‘Well, yes, I do know Christian and Katie, but –’
‘Splendid! They’re your passport to your new life. Don’t linger in dull old Starbridge. Seek that room you want in Oxford and wangle your way into Christian’s set.’
‘But Christian just sees me as one of Primrose’s gang of virgin spinsters!’
‘He won’t when you arrive in Oxford flaunting glamorous eye make-up and Pre-Raphaelite hair. I think that you and Primrose,’ said Mrs Ashworth, careful in her choice of words, ‘may have reached the parting of the ways.’ Before I could comment she was adding with regret: ‘I wish I could invite you to stay tonight, but thanks to Nicholas and our visiting American bishop, we’ve got a full house.’
I said with curiosity: ‘What’s Nick’s connection with your family?’
‘His father and Charles have known each other for many years, and since Jon Darrow’s now very old Charles likes to keep a paternal eye on Nicholas to make sure he’s all right.’
‘Isn’t there a mother?’
‘She died. There’s a half-brother in London –’
‘The actor.’
‘That’s right – and there was a half-sister, but she’s dead now too and Nicholas never had much in common with her children.’
‘He’s very …’ I tried to find the right word but could only produce a banality ‘… unusual.’
‘Yes, isn’t he? Sometimes I think he needs a substitute mother, but I never feel my maternal instinct can stretch far enough to take him on – although I must say, my maternal instinct seems to have stretched out of sight during this conversation! I seem to have forgotten I’m a bishop’s wife. Instead of advising you to vamp the intellectuals of Oxford I should be telling you to get a job at the diocesan office and help me with my charity work in your spare time!’
I laughed but before I could reply the front door banged far away in the hall. ‘That’ll be either Charles or our American bishop,’ said Mrs Ashworth, rising to her feet, ‘and let’s hope it’s Charles.
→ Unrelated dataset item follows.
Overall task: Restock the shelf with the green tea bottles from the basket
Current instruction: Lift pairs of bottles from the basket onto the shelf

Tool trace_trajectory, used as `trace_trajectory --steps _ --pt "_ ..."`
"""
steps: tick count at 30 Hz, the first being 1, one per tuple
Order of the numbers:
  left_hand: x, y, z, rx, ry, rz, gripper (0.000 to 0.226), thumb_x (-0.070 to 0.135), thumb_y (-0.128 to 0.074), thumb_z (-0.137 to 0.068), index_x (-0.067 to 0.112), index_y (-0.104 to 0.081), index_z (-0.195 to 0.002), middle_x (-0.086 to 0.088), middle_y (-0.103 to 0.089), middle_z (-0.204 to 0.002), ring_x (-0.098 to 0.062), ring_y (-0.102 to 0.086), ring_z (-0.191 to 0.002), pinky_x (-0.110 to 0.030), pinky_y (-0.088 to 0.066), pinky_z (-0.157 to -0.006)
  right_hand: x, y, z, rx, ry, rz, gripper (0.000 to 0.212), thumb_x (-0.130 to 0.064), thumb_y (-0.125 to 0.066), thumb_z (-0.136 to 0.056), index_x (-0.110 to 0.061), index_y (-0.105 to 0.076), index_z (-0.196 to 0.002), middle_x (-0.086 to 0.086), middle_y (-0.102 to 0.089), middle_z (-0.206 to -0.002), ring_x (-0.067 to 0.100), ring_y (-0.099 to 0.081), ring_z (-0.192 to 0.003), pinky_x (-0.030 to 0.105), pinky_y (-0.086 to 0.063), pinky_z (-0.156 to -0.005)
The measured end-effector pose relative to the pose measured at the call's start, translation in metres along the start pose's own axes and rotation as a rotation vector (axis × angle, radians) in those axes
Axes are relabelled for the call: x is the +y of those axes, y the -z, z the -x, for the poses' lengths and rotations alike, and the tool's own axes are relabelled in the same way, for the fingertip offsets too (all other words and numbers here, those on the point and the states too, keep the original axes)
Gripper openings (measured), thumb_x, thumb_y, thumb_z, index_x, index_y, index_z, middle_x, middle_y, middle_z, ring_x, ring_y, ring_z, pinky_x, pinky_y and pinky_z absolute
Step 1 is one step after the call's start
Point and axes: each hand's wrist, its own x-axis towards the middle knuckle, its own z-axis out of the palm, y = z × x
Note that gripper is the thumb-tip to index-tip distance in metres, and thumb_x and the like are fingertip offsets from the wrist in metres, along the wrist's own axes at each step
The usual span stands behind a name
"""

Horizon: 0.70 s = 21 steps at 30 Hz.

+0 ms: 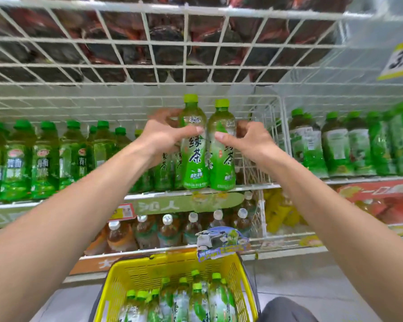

I do like Americans, but all that sunny-natured purring’s so exhausting.’
‘Darling!’ shouted the Bishop downstairs.
‘Coo-ee!’ called Mrs Ashworth with relief, and added indulgently to me: ‘Isn’t he funny? He so often arrives home and shouts: “Darling!” like that. It’s as if he has no idea what to do next and is waiting for instructions.’
In walked the Bishop, looking like a film star in a costume melodrama. The old episcopal uniform of apron, gaiters and frock-coat, so suitable for the eighteenth-century bishops who had had to ride around their dioceses on horseback, was finally giving way to more modern attire, but for his official engagement that afternoon Dr Ashworth had decided to be conservative, and he looked well in his swashbuckling uniform. He was two years older than Aysgarth, but like his wife he appeared younger – not much younger, perhaps, but he could still have passed for a man on the right side of sixty.
‘How are your parents?’ he said to me agreeably after the greetings had been exchanged.
‘Seething. I’ve just left home and embarked on a new life.’
He gave me his charming smile but it failed to reach the corners of his eyes. Perhaps he was trying to decide whether I could be classified as ‘wayward’ or ‘lost’ or even ‘fallen’. Smoothly he fell back on his erudition. ‘This sounds like a case of metanoia !’ he remarked. ‘By which I mean –’
‘I know what it means. The Dean told me. It’s a turning away from one’s old life and the beginning of a new one.’
‘In Christ,’ said the Bishop casually, as if correcting an undergraduate who had made an error in a tutorial. ‘I hope the Dean didn’t forget to mention Christ, but these liberal-radicals nowadays seem to be capable of anything.’ He turned to his wife and added: ‘I lost count of the times I was asked about Honest to God this afternoon. People were deeply upset. It’s a pity Robinson wasn’t there to see the results of his ill-informed, half-baked radicalism.’
‘I thought Robinson was supposed to be a conservative,’ I said. ‘After all, he wasn’t invited to contribute to Soundings , was he?’
The Bishop looked startled. ‘Who’s been talking to you of Soundings ?’
‘The Dean was very enthusiastic when the book was published.’
‘I’d have more confidence in Stephen’s bold espousal of the views contained in these controversial books if I knew he was a trained theologian,’ said Dr Ashworth. ‘However, as we all know, he read Greats, not Theology, when he was up at Oxford.’
‘But since he’s been a clergyman for almost forty years,’ I said, ‘don’t you think he might have picked up a little theology somewhere along the way?’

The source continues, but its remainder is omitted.